To help sort out the reality of new advanced detection tools, Proofpoint has put together a short list of impactful tips, topics, and questions
to apply to your evaluation and decision processes. Some of these tips take a hard look at reality and could impact your workload or the
way that you build your security budget. At a minimum, these tips should help you ask more intelligent questions to security vendors. This
paper, “Advanced Threat Detection: Necessary but not Sufficient” is the first Installment in our “Blinded By the Hype Series” that includes
recommendations for banishing each Hype Scenario.

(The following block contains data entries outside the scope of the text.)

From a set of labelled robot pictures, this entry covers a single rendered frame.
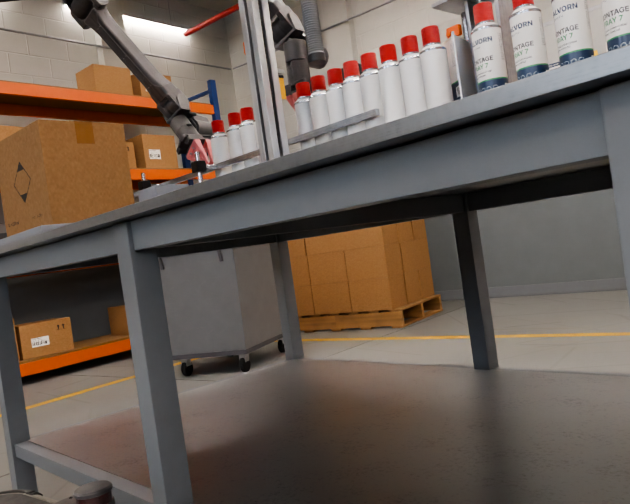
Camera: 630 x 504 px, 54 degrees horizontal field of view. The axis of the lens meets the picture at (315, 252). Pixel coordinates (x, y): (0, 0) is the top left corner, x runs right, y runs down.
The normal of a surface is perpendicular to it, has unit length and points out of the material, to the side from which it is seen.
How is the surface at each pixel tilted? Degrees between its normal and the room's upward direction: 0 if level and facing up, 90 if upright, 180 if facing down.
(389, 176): 90
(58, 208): 90
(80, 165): 90
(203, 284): 94
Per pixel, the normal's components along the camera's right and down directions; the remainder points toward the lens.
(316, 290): -0.56, 0.09
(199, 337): -0.34, 0.12
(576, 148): -0.73, 0.11
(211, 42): 0.76, -0.11
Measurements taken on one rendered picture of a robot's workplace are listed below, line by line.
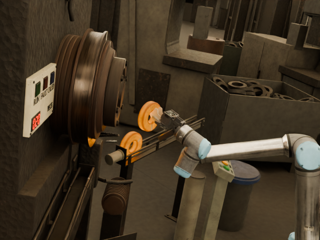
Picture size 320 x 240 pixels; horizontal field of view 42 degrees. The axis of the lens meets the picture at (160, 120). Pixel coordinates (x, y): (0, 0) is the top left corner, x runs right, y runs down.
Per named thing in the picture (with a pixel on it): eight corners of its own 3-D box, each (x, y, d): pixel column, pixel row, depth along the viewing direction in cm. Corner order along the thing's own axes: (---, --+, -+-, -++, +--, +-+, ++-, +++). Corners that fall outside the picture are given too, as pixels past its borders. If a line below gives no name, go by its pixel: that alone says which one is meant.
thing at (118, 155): (104, 163, 215) (104, 153, 213) (115, 157, 222) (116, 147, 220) (112, 167, 212) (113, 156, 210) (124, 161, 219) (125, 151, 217)
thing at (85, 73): (65, 163, 152) (77, 35, 138) (89, 123, 197) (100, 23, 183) (82, 166, 152) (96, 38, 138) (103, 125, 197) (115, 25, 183)
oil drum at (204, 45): (179, 92, 651) (189, 35, 623) (178, 84, 707) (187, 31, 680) (216, 98, 652) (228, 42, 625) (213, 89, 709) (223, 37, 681)
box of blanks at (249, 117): (212, 170, 386) (229, 90, 362) (186, 136, 462) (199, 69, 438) (307, 174, 414) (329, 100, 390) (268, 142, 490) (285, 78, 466)
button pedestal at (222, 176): (194, 256, 257) (214, 166, 238) (192, 235, 279) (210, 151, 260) (219, 260, 257) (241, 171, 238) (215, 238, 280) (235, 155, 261)
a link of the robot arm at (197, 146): (197, 162, 194) (208, 144, 191) (177, 146, 199) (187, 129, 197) (205, 160, 202) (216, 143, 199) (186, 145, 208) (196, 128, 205)
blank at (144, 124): (137, 105, 206) (143, 107, 204) (156, 97, 217) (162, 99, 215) (137, 133, 212) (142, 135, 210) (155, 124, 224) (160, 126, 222)
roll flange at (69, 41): (38, 159, 152) (47, 31, 138) (68, 120, 197) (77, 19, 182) (65, 163, 152) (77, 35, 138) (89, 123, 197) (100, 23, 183)
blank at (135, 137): (124, 163, 228) (128, 165, 226) (115, 145, 217) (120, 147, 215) (140, 143, 235) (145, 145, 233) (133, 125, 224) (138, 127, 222)
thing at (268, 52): (257, 105, 654) (274, 35, 620) (300, 130, 557) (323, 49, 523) (228, 103, 636) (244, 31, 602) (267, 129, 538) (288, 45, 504)

New Detection Tools Mean MORE work for your team
The stampede of new detection tools is a good thing, as you can’t stop a threat if you don’t know that it exists. The risk, however, is that
detection tools are optimized to detect behaviors, actions, and communications that may put your business at risk. Optimizing detection
means that these tools are very good at piecing together signals of a breach or infection, then reporting it. Notice that reporting doesn’t
imply stopping or containing the infection, meaning that data, personal records, or intellectual property may be leaving the building while
you read the report. As the headlines have shown, even companies with some of the latest detection technologies fell short in the response
process. Advanced detection was necessary, but not sufficient.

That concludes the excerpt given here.